Nieke Roos
8 October

Thanks to a mathematical breakthrough, artificial-intelligence applications like speech recognition, gesture recognition and ECG classification can become 100-1000 times more energy efficient. This makes it possible to put much more elaborate AI in chips, enabling applications to run on a smartphone or smartwatch where before this was done in the cloud. Because a network connection is no longer necessary, the applications are more robust and because data can be stored and processed locally, they are more privacy friendly. The mathematical breakthrough has been achieved by researchers of Centrum Wiskunde & Informatica (CWI), the Dutch national research center for mathematics and computer science, together with Holst Centre.

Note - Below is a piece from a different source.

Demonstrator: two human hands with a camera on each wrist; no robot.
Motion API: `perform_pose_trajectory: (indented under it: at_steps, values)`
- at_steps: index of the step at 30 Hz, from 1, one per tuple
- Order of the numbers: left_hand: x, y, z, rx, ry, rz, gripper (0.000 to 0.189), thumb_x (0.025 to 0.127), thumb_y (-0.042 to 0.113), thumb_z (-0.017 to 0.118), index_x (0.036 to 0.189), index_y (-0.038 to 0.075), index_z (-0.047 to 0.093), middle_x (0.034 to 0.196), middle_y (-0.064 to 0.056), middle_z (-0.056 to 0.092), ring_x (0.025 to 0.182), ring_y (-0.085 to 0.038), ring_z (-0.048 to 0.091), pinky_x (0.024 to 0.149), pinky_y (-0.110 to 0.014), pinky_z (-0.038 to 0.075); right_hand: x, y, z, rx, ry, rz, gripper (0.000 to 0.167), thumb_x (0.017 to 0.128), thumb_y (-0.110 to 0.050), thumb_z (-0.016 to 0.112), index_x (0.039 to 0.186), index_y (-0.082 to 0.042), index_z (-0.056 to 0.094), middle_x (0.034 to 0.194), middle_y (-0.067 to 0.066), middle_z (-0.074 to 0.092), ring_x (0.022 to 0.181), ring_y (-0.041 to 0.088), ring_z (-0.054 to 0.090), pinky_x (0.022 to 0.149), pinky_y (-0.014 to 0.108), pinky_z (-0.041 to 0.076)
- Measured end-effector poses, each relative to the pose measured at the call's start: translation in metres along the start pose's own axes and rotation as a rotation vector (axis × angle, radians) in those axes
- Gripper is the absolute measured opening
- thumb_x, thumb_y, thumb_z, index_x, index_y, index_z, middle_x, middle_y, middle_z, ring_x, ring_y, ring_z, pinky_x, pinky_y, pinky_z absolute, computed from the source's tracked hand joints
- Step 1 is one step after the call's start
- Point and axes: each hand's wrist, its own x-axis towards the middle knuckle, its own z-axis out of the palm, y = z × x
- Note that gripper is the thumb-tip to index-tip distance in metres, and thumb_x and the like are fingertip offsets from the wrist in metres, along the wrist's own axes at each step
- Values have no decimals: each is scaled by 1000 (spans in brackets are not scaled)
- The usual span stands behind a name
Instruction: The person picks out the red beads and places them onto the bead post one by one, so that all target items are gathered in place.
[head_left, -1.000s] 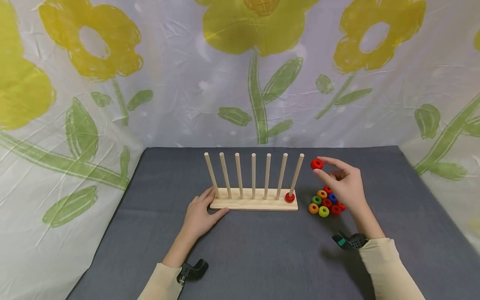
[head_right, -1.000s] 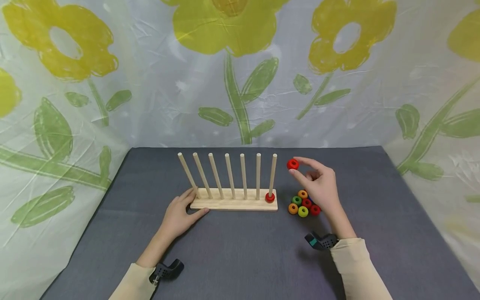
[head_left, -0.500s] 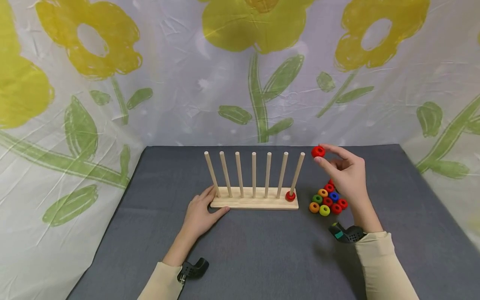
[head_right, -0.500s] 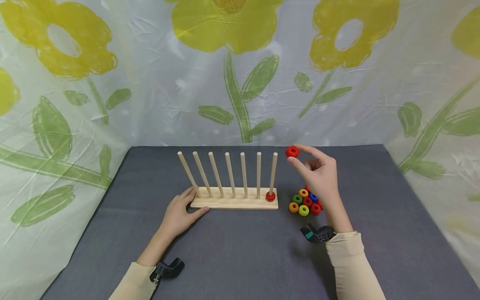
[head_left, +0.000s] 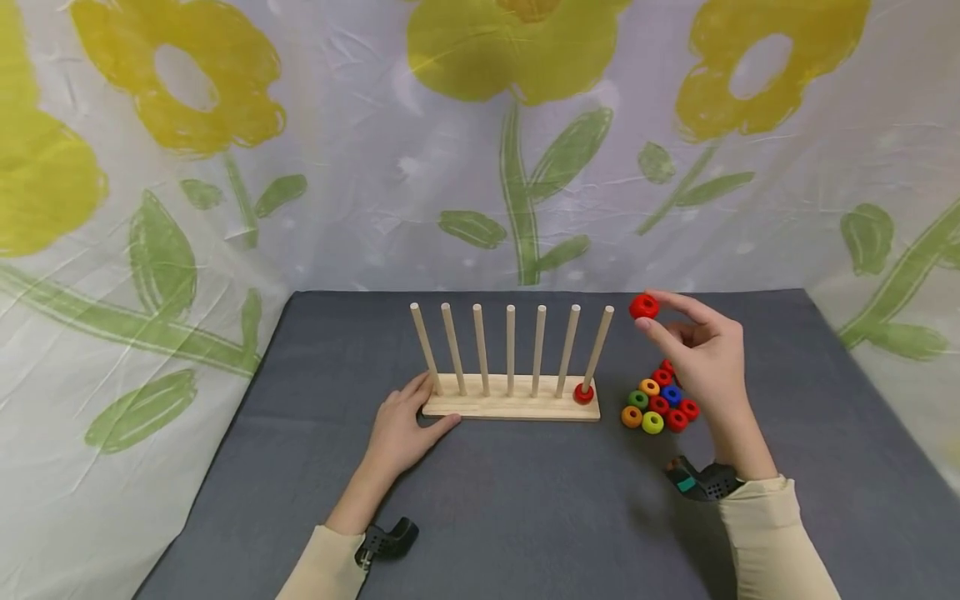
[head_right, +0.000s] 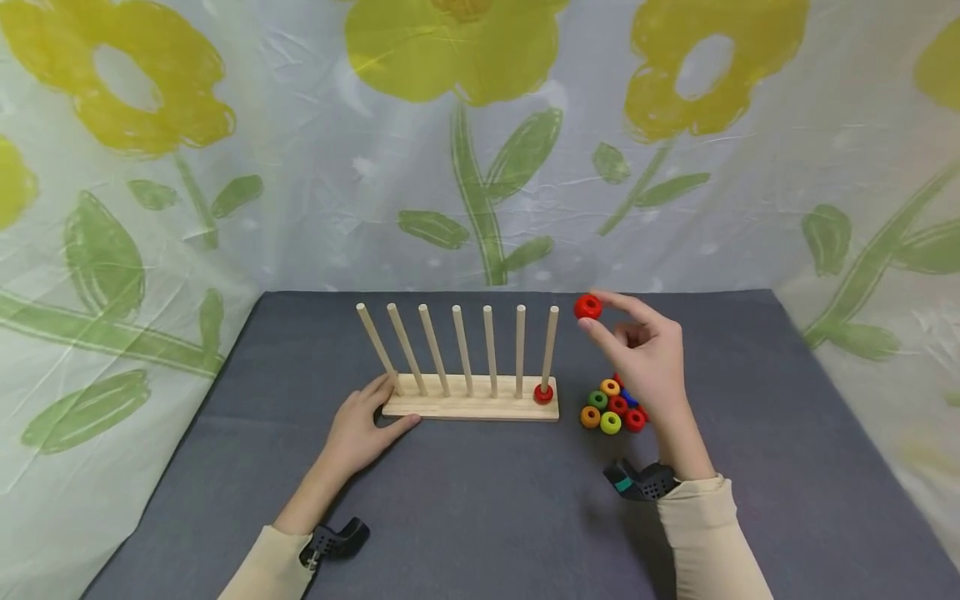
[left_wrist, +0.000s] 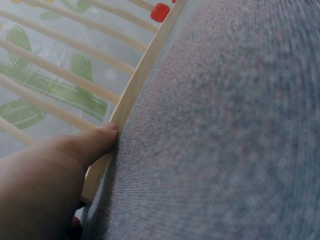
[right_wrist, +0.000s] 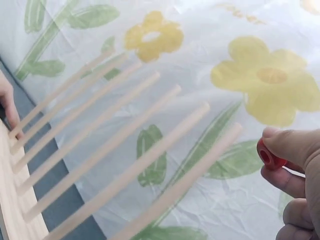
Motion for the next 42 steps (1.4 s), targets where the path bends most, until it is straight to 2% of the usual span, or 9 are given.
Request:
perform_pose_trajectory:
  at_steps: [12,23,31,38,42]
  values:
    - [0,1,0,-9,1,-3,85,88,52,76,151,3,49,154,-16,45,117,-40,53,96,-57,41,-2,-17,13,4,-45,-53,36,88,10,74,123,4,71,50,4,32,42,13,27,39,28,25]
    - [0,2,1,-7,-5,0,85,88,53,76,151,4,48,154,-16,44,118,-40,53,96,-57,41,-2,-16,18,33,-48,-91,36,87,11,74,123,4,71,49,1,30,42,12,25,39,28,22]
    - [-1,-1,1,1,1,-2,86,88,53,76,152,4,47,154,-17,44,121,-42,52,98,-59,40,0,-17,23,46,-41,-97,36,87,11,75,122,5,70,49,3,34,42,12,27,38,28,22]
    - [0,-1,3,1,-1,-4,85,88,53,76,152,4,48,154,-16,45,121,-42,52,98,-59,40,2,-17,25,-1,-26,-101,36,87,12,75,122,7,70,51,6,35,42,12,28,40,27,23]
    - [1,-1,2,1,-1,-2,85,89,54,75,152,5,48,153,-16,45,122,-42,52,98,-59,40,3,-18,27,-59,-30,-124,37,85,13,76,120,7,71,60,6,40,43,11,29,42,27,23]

Under the supervision of CWI researcher and UvA professor of cognitive neurobiology Sander Bohté, the scientists developed a learning algorithm for so-called spiking neural networks. Such networks have been around for some time but are very difficult to handle from a mathematical perspective, making it hard to put them into practice so far. The new algorithm, which has been made available open source, is ground-breaking in two ways: the neurons in the network are required to communicate a lot less frequently and each individual neuron has to execute fewer calculations. “The combination of these two breakthroughs makes AI algorithms a thousand times more energy efficient in comparison with standard neural networks, and a factor hundred more energy efficient than current state-of-the-art neural networks”, says principal investigator Bohté.

Under the supervision of CWI researcher and UvA professor of cognitive neurobiology Sander Bohté, an efficient learning algorithm for so-called spiking neural networks was developed. Credit: Inge Hoogland

The spiking neural networks developed by Bohté and his research team differ from those already integrated in AI applications. “The communication between neurons in classical neural networks is continuous and easy to handle from a mathematical perspective. Spiking neurons look more like the human brain and communicate only sparingly and with short pulses. This, however, means that the signals are discontinuous and much more difficult to handle mathematically.” To run spiking neural networks efficiently in the real world, a new type of chips is needed. Bohté says that prototypes are already being developed. “All kinds of companies are working hard to make this happen, like our project partner Holst Centre.”

Bohté’s methods can train spiking neural networks comprised of up to a few thousand neurons, less than typical classical neural networks but sufficient for many applications. The next challenge will therefore be to scale up these networks to 100,000 or a million neurons, which will expand the application possibilities even further.